Try it: What you return must be the complete listing, unchanged.
Top of Provided data
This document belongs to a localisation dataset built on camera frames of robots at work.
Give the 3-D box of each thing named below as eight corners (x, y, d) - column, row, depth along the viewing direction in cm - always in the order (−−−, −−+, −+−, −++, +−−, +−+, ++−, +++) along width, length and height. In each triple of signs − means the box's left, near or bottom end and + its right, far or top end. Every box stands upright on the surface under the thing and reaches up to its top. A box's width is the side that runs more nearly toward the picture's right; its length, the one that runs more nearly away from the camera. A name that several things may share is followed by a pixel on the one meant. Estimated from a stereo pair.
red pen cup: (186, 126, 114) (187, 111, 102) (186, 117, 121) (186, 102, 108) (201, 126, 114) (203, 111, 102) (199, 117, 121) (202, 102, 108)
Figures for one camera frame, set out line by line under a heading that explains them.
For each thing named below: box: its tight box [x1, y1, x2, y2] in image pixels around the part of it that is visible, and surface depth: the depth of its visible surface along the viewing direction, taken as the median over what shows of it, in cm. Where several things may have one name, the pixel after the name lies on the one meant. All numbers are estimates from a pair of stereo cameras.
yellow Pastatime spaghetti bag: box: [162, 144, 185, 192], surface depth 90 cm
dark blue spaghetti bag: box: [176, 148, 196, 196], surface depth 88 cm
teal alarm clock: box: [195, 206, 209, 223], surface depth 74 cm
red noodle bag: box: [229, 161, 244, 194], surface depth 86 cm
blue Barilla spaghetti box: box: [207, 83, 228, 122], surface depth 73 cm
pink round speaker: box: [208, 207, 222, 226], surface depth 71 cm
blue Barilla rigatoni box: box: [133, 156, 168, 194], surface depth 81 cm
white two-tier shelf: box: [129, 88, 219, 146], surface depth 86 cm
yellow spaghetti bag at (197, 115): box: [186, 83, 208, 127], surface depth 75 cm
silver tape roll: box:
Bottom of Provided data
Task response:
This document belongs to a localisation dataset built on camera frames of robots at work.
Give the 3-D box of each thing named below as eight corners (x, y, d) - column, row, depth along the viewing direction in cm - always in the order (−−−, −−+, −+−, −++, +−−, +−+, ++−, +++) along width, length and height. In each triple of signs − means the box's left, near or bottom end and + its right, far or top end. Every box stands upright on the surface under the thing and reaches up to its top. A box's width is the side that runs more nearly toward the picture's right; its length, the one that runs more nearly away from the camera. A name that several things may share is followed by a pixel on the one meant. Estimated from a stereo pair.
red pen cup: (186, 126, 114) (187, 111, 102) (186, 117, 121) (186, 102, 108) (201, 126, 114) (203, 111, 102) (199, 117, 121) (202, 102, 108)
Figures for one camera frame, set out line by line under a heading that explains them.
For each thing named below: box: its tight box [x1, y1, x2, y2] in image pixels around the part of it that is visible, and surface depth: the depth of its visible surface along the viewing direction, taken as the median over what shows of it, in cm. Where several things may have one name, the pixel after the name lies on the one meant. All numbers are estimates from a pair of stereo cameras.
yellow Pastatime spaghetti bag: box: [162, 144, 185, 192], surface depth 90 cm
dark blue spaghetti bag: box: [176, 148, 196, 196], surface depth 88 cm
teal alarm clock: box: [195, 206, 209, 223], surface depth 74 cm
red noodle bag: box: [229, 161, 244, 194], surface depth 86 cm
blue Barilla spaghetti box: box: [207, 83, 228, 122], surface depth 73 cm
pink round speaker: box: [208, 207, 222, 226], surface depth 71 cm
blue Barilla rigatoni box: box: [133, 156, 168, 194], surface depth 81 cm
white two-tier shelf: box: [129, 88, 219, 146], surface depth 86 cm
yellow spaghetti bag at (197, 115): box: [186, 83, 208, 127], surface depth 75 cm
silver tape roll: box:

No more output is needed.